Es mangelt auch nicht an Ratschlägen für die Patienten. Ar-Ruhawi empfiehlt ihnen, vor der Wahl ihres Arztes nicht allein auf dessen Wissen und Können zu achten, sondern auch auf seine Moral. Weiterhin sollte der Patient prüfen, ob der Arzt, den er aufzusuchen gedenkt, seinen Beruf von tugendhaften Menschen erlernt hat, ob er sich um Weiterbildung bemüht, ob er seinen Pflichten gewissenhaft nachkommt und ob er sich von Verbotenem fernhält.

Besuchern von Patienten rät er: „Wer einen Krankenbesuch machen möchte, sollte sich sauber kleiden, wohlriechende Düfte auftragen und nicht lange beim Kranken weilen. Er sollte außerdem stets nur über schöne und hoffnungsvolle Dinge mit dem Kranken reden. Wenn der Besucher kein Mediziner ist, sollte er mit dem behandelnden Arzt auch nicht über die Krankheit des Patienten diskutieren; denn dies könnte den Patienten verunsichern und seine Behandlung negativ beeinflussen.“

Ar-Ruhawi preist die Vorzüge der Medizin und unterstreicht, welch Ehre es ist, den Beruf des Arztes ausüben zu dürfen.
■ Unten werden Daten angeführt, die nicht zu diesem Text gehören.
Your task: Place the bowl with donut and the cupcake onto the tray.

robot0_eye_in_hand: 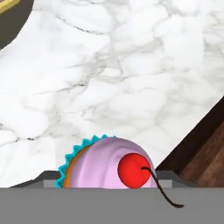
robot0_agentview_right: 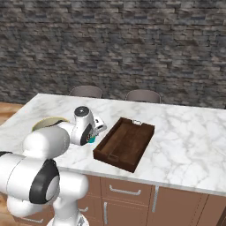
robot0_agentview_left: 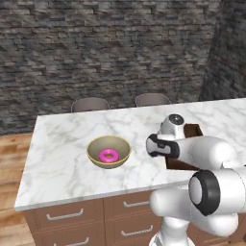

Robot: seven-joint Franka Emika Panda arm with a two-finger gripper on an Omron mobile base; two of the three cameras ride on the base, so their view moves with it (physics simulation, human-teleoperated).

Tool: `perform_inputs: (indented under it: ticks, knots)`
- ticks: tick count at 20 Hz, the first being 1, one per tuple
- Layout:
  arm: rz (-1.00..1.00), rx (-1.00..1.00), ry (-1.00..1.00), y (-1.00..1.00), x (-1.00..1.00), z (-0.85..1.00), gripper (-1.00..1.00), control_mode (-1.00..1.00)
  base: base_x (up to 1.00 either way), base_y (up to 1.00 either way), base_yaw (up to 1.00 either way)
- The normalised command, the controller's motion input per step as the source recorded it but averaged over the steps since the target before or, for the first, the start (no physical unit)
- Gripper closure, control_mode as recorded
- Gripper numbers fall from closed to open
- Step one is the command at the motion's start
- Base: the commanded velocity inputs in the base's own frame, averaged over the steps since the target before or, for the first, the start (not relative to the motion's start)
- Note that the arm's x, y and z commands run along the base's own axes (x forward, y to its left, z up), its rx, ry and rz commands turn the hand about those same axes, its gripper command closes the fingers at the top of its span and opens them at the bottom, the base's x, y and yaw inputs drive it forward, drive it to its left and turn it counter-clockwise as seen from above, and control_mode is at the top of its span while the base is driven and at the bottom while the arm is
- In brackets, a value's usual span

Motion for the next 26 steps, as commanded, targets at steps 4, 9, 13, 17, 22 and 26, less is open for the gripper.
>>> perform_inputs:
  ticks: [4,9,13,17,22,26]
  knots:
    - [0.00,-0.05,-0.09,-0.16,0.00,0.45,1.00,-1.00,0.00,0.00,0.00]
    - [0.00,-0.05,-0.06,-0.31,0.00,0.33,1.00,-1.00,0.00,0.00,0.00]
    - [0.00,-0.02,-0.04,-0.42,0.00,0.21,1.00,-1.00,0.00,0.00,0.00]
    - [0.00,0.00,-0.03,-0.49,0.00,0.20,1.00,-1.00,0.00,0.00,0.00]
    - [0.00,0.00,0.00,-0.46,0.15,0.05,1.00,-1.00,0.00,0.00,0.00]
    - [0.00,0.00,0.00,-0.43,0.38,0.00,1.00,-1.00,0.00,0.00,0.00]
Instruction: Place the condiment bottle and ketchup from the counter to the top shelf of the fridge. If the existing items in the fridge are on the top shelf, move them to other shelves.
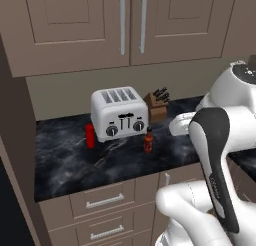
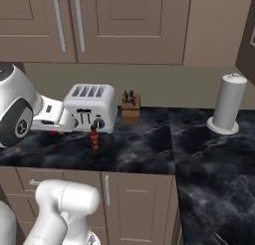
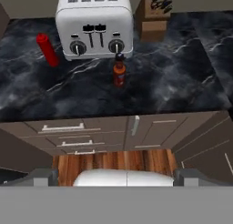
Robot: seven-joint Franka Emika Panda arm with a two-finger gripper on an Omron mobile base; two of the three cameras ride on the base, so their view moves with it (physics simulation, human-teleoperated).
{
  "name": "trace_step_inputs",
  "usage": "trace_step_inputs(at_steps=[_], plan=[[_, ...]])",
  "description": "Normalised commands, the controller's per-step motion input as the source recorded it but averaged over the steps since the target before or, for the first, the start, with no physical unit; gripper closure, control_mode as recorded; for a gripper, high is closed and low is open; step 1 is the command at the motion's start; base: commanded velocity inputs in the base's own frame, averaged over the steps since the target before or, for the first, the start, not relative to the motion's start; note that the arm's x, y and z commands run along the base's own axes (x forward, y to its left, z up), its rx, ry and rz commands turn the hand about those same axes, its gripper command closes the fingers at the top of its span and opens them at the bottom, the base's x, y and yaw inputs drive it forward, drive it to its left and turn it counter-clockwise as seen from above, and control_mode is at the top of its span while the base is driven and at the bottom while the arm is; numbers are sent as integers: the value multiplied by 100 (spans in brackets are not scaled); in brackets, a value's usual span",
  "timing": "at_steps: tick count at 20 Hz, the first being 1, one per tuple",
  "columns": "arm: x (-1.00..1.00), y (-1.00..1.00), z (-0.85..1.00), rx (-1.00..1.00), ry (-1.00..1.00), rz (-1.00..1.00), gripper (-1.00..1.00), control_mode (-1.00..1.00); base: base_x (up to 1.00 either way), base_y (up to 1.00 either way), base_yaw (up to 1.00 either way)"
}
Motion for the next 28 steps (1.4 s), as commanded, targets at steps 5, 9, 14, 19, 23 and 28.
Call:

Seiner festen Überzeugung nach ist die Gesundheit der bestmögliche Zustand des Individuums. Daher sollte sich der Berufsstand, der mit der Bewahrung oder Wiederherstellung dieses Zustands befasst ist, unbedingt aus den tugendhaftesten und kultiviertesten Menschen einer Gesellschaft rekrutieren. Parallelen zu Platons Der Staat sind nicht von der Hand zu weisen, wenn er sagt: „Gott ließ diesen Beruf auf Erden existieren, da ihn aber nicht jeder erlernen kann, sollte er auch nur von jenen Menschen erlernt werden, die ein geläutertes Herz und einen scharfsinnigen Intellekt besitzen, die das Gute lieben und barmherzig und tugendhaft sind.“ Ar-Ruhawi geht davon aus, dass der Zugang zu dieser Kunst nur Menschen offensteht, die von Gott auserwählt wurden. Einen hippokratischen Eid hält er deshalb für überflüssig. Dieser war zwar im Westen verbreitet, in der islamischen Geschichte der medizinischen Tradition begegnen wir ihm jedoch nicht.[2]

Die Fontäne, Nr. 50, 2010

Literatur

Aksoy, Şahin; ‘Ishaq ibn ‘Ali Al-Ruhawi’s Adab al-Tabib: The First Medical Ethics Book in Islamic Medicine and Its Possible Misinterpretation by Martin Levey’; mündlicher Vortrag, präsentiert auf dem ‘International Congress on the History of Medicine’; İstanbul, 1.-6. September 2002


Anmerkungen

[1] Die medizinische Deontologie ist die Lehre von den moralischen und sozialen Dimensionen der Pflichten des Arztberufes.
[2] Als Grundlage für diesen Artikel dienten mir die Forschungen von Dr. Şahin Aksoy, Universität Harran, über Ar-Ruhawis Werk Adab at-Tabib.